For Wallaby fans, the question is will Quade Cooper ever wake up and realise he is 33. Or is that why Greg ‘John’ Holmes is in the team? To make Quade feel young, again?
Also, what was missing in Brisvegas that caused renowned blogger and influencer Pablo Matera to go south and try to find health in New South Wales?
The Great Mustache War continues with Jasper the Unfriendly Ghost Wiese up against Peaky Blinder Nic White. Massive edge to White for fullness, shape, and homage to saloonkeepers in years past.

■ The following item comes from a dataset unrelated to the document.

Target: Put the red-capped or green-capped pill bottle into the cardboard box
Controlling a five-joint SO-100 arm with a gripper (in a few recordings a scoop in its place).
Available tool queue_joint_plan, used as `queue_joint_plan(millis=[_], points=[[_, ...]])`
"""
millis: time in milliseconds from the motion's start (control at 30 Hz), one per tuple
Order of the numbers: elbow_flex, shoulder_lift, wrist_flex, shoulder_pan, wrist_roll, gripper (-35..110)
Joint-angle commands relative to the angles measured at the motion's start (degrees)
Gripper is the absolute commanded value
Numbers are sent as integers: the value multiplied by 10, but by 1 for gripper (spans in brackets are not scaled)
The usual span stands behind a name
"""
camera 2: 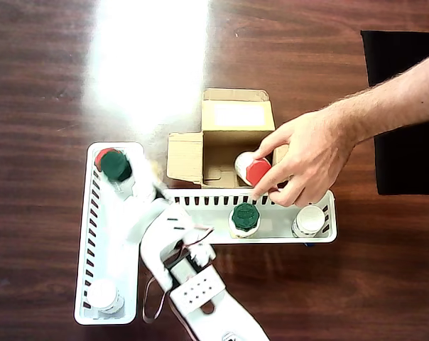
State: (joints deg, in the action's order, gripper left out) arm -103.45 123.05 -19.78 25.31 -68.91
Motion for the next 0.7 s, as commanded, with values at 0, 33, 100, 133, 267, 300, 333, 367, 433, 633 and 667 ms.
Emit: queue_joint_plan(millis=[0, 33, 100, 133, 267, 300, 333, 367, 433, 633, 667], points=[[85, -4, -7, -76, -28, 1], [88, -9, -7, -93, -33, 1], [91, -20, -4, -125, -44, 1], [88, -26, 2, -141, -48, 1], [81, -62, 31, -199, -64, 1], [80, -70, 38, -211, -68, 1], [78, -79, 45, -222, -69, 1], [77, -87, 51, -233, -70, 1], [70, -105, 69, -250, -74, 1], [45, -171, 134, -278, -82, 1], [33, -177, 147, -278, -83, 1]])
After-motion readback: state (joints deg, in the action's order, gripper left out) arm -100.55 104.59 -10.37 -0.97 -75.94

Can Aussie writers write about the Wallabies without using the word ‘dawn.’ Has it dawned on them that Dave Rennie was not nuts when he said “if we would stop panicking, we could run the All Blacks close?” He was right then, and now, when he says he is grumpy after wins.
All in all, this will be the typically anticlimactic end to the Rugby Championship. The Wallabies will likely ease to a modest win. The All Blacks won’t drop the ball 24 times. The Boks will only win if they start to love space as much as time.
And yet, one cannot help but look forward to these little battles and mysteries.
Will the Ox be gored? Will Scooter read Bongi or will Lood read Codie?
Can Andrew Kellaway continue his dream season and become the Bachelor?
When did Kerevi learn to pass? So well!
Will the lost Pumas find their way back to Brisbane?